A search of this type is usually quoted for as part of the standard Southfields conveyancing searches. It is not a small report of more than thirty pages, listing and detailing important information about Southfields around the property and the people living there. It includes an Aerial Photograph, Planning Applications, Land Use, Mobile Phone Masts, Rights of Way, the Southfields Housing Market, Council Tax Banding, the type of People living in the area, the dominant type of Housing, the Average House Prices, Crime statistics, Local Education with maps and statistics, Local Amenities and other useful data concerning Southfields.
Despite weeks of looking the Title Certificate and documents to my house are lost. The lawyers who conducted the conveyancing in Southfields 4 years ago have long since closed. What are my options?
Assuming you have a registered title the details of your ownership will be retained by HMLR under a Title Number. It is possible to perform a search at the Land Registry, find your house and secure up to date copies of the Registered Entries for less than a fiver. If the property is Leasehold then the Land Registry will usually hold a file copy of the Registered Lease and again, a copy can be obtained for a small fee.

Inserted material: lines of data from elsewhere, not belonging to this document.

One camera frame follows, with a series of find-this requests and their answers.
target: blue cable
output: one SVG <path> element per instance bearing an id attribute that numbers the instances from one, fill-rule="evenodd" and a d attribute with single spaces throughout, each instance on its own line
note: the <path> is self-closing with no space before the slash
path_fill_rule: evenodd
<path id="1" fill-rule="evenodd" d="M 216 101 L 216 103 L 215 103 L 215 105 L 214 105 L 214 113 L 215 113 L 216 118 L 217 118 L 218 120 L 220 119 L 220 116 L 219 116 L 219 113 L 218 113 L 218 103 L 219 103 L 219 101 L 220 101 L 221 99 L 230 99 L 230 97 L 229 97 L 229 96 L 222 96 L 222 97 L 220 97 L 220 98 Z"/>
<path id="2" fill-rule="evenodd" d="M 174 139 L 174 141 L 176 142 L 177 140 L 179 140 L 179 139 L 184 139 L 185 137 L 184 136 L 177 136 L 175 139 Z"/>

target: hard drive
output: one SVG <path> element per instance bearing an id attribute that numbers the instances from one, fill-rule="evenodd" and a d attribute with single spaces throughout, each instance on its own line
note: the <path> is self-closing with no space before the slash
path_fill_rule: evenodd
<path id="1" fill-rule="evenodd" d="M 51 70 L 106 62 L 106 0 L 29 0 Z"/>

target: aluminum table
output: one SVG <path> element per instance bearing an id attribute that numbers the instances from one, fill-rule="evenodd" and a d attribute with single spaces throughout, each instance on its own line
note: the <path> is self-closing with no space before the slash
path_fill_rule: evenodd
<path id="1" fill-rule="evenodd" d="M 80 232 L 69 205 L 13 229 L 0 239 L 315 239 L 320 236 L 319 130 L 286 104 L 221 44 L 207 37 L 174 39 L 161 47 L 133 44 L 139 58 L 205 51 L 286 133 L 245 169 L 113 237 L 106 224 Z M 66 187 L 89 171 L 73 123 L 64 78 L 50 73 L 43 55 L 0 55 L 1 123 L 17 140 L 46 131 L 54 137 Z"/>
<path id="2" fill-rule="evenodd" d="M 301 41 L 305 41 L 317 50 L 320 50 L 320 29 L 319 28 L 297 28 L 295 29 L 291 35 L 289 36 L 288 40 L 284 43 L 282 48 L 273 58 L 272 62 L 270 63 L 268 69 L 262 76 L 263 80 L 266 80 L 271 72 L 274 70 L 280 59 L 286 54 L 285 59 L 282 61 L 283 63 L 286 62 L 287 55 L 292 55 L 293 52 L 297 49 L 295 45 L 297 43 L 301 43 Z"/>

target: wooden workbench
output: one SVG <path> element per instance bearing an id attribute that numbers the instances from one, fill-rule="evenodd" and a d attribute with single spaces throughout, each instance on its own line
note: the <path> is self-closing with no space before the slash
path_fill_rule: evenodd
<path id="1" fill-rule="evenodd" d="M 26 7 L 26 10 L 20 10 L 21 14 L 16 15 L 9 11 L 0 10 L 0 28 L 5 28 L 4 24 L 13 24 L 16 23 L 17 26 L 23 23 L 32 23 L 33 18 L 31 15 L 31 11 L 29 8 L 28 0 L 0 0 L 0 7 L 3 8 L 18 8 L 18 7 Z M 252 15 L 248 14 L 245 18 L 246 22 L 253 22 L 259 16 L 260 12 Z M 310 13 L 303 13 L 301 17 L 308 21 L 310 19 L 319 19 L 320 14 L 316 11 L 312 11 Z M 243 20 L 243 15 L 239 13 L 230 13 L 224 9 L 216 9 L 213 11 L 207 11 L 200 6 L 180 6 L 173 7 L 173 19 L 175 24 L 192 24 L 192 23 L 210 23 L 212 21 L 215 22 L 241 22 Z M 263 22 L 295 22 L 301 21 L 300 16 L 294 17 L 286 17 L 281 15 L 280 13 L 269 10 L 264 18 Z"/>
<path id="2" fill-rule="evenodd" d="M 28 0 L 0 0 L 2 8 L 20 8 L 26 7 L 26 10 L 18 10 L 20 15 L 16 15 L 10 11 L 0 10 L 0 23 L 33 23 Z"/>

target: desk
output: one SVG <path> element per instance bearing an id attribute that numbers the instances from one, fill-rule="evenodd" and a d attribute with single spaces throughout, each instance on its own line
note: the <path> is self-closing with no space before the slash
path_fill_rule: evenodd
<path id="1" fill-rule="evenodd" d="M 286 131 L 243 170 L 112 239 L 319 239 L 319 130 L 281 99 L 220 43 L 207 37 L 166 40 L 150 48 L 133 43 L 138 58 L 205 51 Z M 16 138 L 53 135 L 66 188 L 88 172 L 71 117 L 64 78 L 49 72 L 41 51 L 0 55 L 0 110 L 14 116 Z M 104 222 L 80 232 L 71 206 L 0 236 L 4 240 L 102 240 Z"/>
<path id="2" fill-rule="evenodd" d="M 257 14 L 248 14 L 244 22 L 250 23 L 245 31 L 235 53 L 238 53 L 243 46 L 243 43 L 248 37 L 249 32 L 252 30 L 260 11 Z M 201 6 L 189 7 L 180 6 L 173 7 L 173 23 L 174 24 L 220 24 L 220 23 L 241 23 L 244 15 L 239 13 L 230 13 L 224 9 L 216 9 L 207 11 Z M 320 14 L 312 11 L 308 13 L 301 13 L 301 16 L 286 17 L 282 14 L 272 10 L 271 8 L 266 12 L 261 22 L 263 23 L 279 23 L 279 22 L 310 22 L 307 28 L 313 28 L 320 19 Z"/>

I work for a long established estate agent office in Southfields where we have witnessed a number of leasehold sales derailed due to short leases. I have received conflicting advice from local Southfields conveyancing solicitors. Please can you clarify whether the owner of a flat can commence the lease extension process for the buyer?
As long as the seller has owned the lease for at least 2 years it is possible, to serve a Section 42 notice to commence the lease extension process and assign the benefit of the notice to the purchaser. The benefit of this is that the proposed purchaser need not have to sit tight for 2 years for a lease extension. Both sets of lawyers will agree to form of assignment. The assignment needs to be completed before, or at the same time as completion of the disposal of the property.
An alternative approach is to agree the lease extension with the freeholder either before or after the sale. If you are informally negotiating there are no rules and so you cannot insist on the landlord agreeing to grant an extension or transferring the benefit of an agreement to the buyer.
Following years of dialogue we cannot agree with our landlord on how much the lease extension should cost for our flat in Southfields. Does the Leasehold Valuation Tribunal have jurisdiction to calculate the appropriate figures?
in cases where there is a absentee freeholder or if there is disagreement about what the lease extension should cost, under the relevant statutes you can apply to the First-tier Tribunal (Property Chamber) to judgment on the amount due.
An example of a Lease Extension matter before the tribunal for a Southfields property is 83 Balvernie Grove in February 2012. The Tribunal assessed the price to be paid by the leaseholder to the freeholder for the lease extension pursuant to section 48 of the Leasehold Reform Housing & Urban Development Act 1993 should be£16,603.00 This case affected 1 flat. The number of years remaining on the existing lease(s) was 69.32 years.
I acquired a flat in Southfields last 25/9/2024 and to date it is still not recorded with the Land Registry. It is part of a development site and my solicitor told me that it may take 12 months to register. I have contacted HM Land Registry directly and they have informed me the original application was cancelled due to failure to reply to requisitions. Do I need to be concerned?
It is your solicitor that you should get in touch with in order to satisfy any concerns which have been raised as part of the registration formalities for your Southfields property. Normal Southfields conveyancing practice includes an undertaking on the part of the previous owner’s property lawyer that they will help resolve any question raised by HMLR so it may be a case of seeking to enforce that undertaking if necessary.